EXERCISE AIM =>
Reproduce verbatim all of the data given below, but do not carry over the images.

COLLECTED DATA =>
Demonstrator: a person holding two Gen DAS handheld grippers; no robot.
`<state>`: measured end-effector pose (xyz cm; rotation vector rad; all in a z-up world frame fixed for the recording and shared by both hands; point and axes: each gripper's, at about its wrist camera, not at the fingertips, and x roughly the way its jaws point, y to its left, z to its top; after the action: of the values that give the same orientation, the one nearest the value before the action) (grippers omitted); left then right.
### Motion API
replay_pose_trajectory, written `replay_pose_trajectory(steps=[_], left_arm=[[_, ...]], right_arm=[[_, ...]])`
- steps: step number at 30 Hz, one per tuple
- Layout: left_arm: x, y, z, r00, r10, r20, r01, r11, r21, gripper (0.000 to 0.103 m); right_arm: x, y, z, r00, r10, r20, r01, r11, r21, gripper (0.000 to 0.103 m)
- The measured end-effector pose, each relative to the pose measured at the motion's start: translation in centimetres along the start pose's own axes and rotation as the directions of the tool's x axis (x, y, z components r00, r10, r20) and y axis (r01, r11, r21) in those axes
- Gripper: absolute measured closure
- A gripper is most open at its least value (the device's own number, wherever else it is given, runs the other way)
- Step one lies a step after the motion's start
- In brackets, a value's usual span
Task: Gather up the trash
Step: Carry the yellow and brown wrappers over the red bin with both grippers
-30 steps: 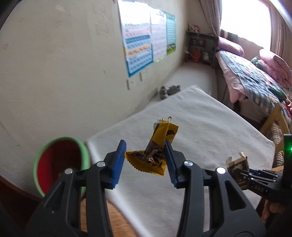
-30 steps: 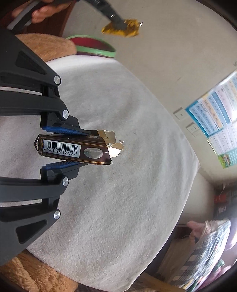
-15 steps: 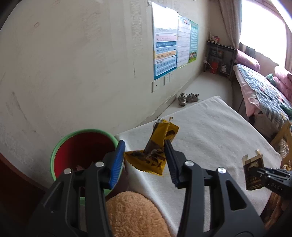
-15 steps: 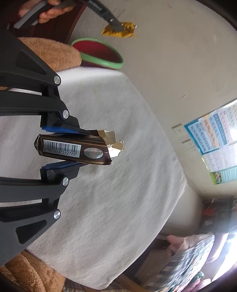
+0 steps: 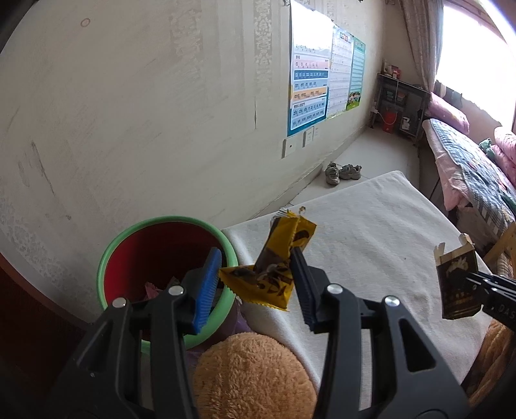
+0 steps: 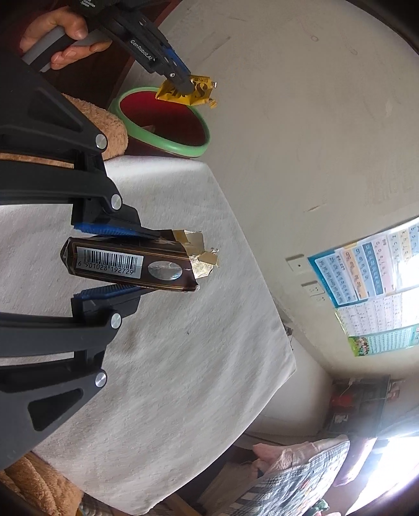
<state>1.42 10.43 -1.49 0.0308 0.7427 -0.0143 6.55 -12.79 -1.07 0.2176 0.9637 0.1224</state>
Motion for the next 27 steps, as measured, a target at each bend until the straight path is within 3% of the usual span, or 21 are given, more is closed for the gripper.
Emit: replay_pose_trajectory(steps=[17,27], left_arm=[[0.4,1.7,-0.2,1.000,0.028,-0.012,-0.028,0.999,-0.036,0.060],[0.4,3.7,-0.4,0.998,0.061,-0.012,-0.062,0.996,-0.061,0.060]], right_arm=[[-0.1,1.1,0.3,1.000,0.018,0.000,-0.018,0.999,-0.032,0.077],[0.5,4.2,1.6,0.998,0.063,0.003,-0.062,0.994,-0.089,0.077]])
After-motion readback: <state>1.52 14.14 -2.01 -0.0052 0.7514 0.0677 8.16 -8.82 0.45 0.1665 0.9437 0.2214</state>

ANSWER BOX =>
Demonstrator: a person holding two Gen DAS handheld grippers; no robot.
`<state>`: measured end-effector pose (xyz cm; rotation vector rad; all in a z-up world frame fixed for the recording and shared by both hands; point and axes: each gripper's, at about its wrist camera, not at the fingertips, and x roughly the way its jaws point, y to its left, z to its top; after the action: of the values that give the same orientation, the one nearest the value before the action) (grippers omitted); left then right.
### Motion API
replay_pose_trajectory, written `replay_pose_trajectory(steps=[_], left_arm=[[_, ...]], right_arm=[[_, ...]])`
- steps: step number at 30 Hz, one per tuple
- Layout: left_arm: x, y, z, r00, r10, r20, r01, r11, r21, gripper (0.000 to 0.103 m); right_arm: x, y, z, r00, r10, r20, r01, r11, r21, gripper (0.000 to 0.103 m)
- The measured end-effector pose, each relative to the pose measured at the motion's start: translation in centimetres along the start pose's own axes and rotation as the directions of the tool's x axis (x, y, z components r00, r10, r20) and y axis (r01, r11, r21) in those axes
- Gripper: absolute measured closure
- A gripper is most open at its least value (the device's own number, wherever else it is given, runs the other way)
- Step one lies a step after the motion's start
- In brackets, a value's usual span
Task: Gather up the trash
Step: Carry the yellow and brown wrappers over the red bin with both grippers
-30 steps: 
-30 steps: 
-15 steps: 
-15 steps: 
+0 steps: 
+0 steps: 
<state>1.42 10.43 -1.49 0.0308 0.7427 -0.0143 6.55 -12.79 -1.07 0.2176 0.9637 0.1224</state>
Motion for the next 27 steps, as measured, a target at each bend until the straight path is within 3% of the usual span, or 21 are given, more is closed for the gripper.
Emit: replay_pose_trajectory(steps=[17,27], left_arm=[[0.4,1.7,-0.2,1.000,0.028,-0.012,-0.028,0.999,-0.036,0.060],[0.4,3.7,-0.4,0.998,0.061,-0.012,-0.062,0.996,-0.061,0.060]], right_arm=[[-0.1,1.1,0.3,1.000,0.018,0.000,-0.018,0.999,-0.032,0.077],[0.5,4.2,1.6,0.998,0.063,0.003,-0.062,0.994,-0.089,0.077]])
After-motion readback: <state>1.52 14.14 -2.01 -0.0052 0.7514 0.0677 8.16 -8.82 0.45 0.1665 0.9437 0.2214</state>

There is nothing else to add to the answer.